Entretien du 1.6 BlueHDi 120 : les postes à ne pas négliger
Au-delà des organes de dépollution, la longévité de ce bloc dépend de choix d’entretien précis. Le moteur DV6 en version BlueHDi 120 tolère mal les approximations.
Huile moteur et intervalles de vidange
La qualité de l’huile est un facteur déterminant sur ce moteur. Les versions 8 soupapes du DV6 sont sensibles à la dilution de l’huile par le gazole, phénomène accentué par les régénérations FAP fréquentes en usage urbain. Raccourcir les intervalles de vidange par rapport aux préconisations constructeur reste le conseil le plus répété par les mécaniciens spécialisés sur ce bloc.
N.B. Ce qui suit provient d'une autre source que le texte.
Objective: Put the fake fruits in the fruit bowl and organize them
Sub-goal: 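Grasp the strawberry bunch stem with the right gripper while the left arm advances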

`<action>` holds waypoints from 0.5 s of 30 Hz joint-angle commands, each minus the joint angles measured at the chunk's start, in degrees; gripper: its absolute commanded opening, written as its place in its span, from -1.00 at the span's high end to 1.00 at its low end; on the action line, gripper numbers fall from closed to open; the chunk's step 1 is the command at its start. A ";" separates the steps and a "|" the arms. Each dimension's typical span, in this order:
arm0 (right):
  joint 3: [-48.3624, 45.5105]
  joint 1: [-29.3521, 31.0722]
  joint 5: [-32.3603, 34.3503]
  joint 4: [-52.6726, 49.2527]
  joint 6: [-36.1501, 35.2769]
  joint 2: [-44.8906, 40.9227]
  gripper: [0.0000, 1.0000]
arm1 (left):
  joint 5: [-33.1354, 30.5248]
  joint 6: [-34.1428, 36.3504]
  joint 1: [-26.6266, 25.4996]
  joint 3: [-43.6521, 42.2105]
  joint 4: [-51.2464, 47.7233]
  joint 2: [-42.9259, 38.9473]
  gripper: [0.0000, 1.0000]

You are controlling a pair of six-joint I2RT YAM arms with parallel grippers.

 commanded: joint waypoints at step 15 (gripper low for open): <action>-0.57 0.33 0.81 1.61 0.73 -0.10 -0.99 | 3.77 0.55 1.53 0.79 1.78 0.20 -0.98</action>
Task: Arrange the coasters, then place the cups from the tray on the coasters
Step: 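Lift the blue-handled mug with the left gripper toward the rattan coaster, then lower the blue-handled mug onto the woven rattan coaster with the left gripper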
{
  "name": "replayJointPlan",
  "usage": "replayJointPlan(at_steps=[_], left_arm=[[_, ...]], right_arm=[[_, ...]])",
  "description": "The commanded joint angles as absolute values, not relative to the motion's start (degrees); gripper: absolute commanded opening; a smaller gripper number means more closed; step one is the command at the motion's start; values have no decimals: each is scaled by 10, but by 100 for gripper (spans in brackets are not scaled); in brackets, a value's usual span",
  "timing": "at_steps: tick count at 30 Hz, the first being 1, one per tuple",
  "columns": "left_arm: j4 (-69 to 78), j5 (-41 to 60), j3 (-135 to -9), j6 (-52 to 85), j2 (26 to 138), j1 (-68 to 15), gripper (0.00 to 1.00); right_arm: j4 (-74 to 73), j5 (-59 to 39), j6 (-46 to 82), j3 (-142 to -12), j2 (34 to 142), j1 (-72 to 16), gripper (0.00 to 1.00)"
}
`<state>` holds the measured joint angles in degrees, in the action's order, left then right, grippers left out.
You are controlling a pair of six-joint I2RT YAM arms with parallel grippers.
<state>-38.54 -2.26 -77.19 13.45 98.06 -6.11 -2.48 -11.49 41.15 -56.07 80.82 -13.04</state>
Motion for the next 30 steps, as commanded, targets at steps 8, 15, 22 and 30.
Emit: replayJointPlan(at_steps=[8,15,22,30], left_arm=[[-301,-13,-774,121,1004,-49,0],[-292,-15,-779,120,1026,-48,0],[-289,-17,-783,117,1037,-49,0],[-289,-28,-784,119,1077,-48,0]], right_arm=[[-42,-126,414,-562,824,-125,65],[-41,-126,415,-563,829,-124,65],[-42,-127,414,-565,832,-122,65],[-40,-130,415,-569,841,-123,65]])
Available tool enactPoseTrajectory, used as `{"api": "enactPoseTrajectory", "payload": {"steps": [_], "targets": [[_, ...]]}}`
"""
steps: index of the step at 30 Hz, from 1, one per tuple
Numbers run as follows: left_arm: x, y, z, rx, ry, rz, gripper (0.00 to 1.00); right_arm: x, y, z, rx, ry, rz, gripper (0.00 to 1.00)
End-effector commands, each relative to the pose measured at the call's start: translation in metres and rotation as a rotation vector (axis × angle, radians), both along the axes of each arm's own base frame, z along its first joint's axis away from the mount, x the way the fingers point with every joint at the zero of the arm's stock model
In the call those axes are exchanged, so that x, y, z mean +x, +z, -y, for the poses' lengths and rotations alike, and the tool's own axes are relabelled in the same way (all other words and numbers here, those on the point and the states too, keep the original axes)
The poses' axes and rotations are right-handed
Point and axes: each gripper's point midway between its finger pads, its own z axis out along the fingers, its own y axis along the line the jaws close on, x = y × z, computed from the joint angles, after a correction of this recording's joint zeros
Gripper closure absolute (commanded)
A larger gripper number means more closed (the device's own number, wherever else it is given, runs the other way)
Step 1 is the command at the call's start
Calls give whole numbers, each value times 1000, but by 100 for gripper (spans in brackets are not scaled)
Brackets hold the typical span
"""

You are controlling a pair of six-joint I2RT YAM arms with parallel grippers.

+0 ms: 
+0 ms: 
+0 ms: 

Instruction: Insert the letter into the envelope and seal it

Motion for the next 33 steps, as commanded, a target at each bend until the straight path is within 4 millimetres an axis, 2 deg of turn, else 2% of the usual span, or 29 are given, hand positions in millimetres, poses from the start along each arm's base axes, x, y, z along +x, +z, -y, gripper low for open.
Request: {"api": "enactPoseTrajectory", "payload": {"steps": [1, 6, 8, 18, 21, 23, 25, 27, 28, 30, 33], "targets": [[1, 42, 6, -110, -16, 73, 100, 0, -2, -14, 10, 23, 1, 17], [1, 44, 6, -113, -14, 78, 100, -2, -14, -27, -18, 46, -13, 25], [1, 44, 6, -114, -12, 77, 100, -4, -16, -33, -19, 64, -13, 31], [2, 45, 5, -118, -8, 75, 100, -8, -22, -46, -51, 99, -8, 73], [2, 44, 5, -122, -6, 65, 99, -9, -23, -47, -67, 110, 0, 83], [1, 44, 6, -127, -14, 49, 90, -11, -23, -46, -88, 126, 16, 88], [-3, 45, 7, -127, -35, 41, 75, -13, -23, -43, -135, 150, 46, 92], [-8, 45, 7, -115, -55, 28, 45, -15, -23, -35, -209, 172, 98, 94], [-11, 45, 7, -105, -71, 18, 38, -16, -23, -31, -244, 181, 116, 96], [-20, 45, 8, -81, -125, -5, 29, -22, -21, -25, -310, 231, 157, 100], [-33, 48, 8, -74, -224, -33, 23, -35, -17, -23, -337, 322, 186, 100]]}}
Utiliser une huile de spécification différente de celle préconisée peut accélérer l’usure des composants internes et perturber le fonctionnement du FAP.
Points de contrôle pour un achat d’occasion
Pour évaluer la fiabilité d’un 1.6 BlueHDi 120 d’occasion, plusieurs éléments méritent une vérification systématique :
- L’historique complet de remplacement de la courroie de distribution, avec facture datée et kilométrage
- Le type de trajets effectués par le précédent propriétaire (autoroute régulière ou ville exclusive), vérifiable par le rapport entre kilométrage et âge du véhicule
- L’absence de codes défaut liés au système AdBlue ou au FAP, contrôlable via une valise diagnostic
- Le niveau et la couleur de l’huile moteur, qui renseignent sur le respect des intervalles de vidange

Boîte de vitesses et turbo : des organes plus discrets mais à surveiller
La boîte manuelle associée au BlueHDi 120 ne pose généralement pas de problème majeur. En revanche, la boîte automatique EAT6, proposée en option sur certains modèles Peugeot et Citroën, peut présenter des à-coups ou des passages de rapports hésitants après un kilométrage élevé. Une vidange de boîte automatique dans les délais préconisés limite ce risque.
Le turbo à géométrie variable reste un composant fiable dans l’ensemble, à condition que les montées en régime soient progressives après un démarrage à froid. Les pannes de turbo sur ce bloc sont souvent liées à un manque de lubrification, lui-même causé par une huile dégradée ou un niveau insuffisant.
Le 1.6 BlueHDi 120 n’est pas un moteur à éviter, mais c’est un diesel moderne dont la fiabilité dépend étroitement de son entretien et de son usage. Un exemplaire ayant roulé principalement sur autoroute, avec un carnet d’entretien complet et une courroie remplacée dans les temps, reste un bloc sobre et endurant.
À l’inverse, un véhicule urbain mal suivi concentre toutes les faiblesses de la dépollution diesel actuelle. La lecture du carnet d’entretien et un passage en diagnostic électronique avant achat permettent de faire la différence entre une bonne affaire et un gouffre.